Some of us will be lucky enough to never experience facet problems following ADR. IMHO, the extreme athlete may provoke them. Some of us will be unlucky enough to develop facet problems regardless of our activities. For these people even moderate levels of things like cycling may provoke increased problems.

IMHO, the people who ARE extreme athletes and do generate problems are outliers and their experience has little to do with those of us who don't measure our bike rides in hundreds of miles.
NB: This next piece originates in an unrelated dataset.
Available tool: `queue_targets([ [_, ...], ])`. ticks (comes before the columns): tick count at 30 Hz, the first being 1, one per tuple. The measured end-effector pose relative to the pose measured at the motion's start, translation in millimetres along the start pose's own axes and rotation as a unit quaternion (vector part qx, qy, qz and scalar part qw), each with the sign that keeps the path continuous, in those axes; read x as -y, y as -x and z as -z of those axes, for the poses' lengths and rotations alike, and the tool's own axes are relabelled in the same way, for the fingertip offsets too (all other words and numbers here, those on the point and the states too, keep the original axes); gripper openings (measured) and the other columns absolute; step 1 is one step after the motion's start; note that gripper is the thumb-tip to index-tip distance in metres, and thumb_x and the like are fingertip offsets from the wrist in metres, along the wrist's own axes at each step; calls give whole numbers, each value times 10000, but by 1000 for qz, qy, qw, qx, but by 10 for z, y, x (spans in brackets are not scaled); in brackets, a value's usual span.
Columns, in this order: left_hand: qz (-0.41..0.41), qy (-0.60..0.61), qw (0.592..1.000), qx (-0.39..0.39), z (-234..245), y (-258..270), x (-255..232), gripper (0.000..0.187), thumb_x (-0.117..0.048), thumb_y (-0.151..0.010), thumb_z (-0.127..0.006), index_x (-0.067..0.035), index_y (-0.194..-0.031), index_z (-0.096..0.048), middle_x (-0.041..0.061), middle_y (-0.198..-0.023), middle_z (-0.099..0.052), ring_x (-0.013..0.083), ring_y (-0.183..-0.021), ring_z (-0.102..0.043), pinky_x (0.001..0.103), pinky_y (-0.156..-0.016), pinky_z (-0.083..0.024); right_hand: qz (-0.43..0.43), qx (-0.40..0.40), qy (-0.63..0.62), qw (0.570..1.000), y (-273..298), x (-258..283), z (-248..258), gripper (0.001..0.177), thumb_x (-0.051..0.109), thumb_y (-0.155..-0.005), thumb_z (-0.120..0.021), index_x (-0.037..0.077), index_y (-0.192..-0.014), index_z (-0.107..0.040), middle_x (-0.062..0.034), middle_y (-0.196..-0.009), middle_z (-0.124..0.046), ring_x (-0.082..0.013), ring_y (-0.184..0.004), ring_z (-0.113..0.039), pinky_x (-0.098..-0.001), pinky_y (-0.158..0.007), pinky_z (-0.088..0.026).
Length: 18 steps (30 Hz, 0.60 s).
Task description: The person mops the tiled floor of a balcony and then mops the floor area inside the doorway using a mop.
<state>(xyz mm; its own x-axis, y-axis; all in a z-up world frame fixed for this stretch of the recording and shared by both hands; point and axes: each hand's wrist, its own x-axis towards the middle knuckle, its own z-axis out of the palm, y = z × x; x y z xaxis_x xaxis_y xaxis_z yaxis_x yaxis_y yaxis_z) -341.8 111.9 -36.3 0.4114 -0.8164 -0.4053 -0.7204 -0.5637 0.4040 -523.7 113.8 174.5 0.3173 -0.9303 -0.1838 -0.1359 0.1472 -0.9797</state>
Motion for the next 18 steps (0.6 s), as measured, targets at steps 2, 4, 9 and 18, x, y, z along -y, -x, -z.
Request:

I was somewhat extreme BEFORE my surgeries started. In the years before my accident, I coached 2 soccer teams and play on 2 adult teams as I loved both indoor and outdoor soccer. I also held weekly goalkeeper training sessions so I was on the pitch 6 days/week. At least 2 weekends every month included either skydiving or rock climbing... often both.

I do not begrudge anyone their activities, before OR after spine problems. We all assess our own risks and make our own decisions. The risk of skydiving is not significantly different before or after surgery. You can pack your chute for soft openings and rough landings are extremely rare (for those of us who can fly... some people crash and burn often.)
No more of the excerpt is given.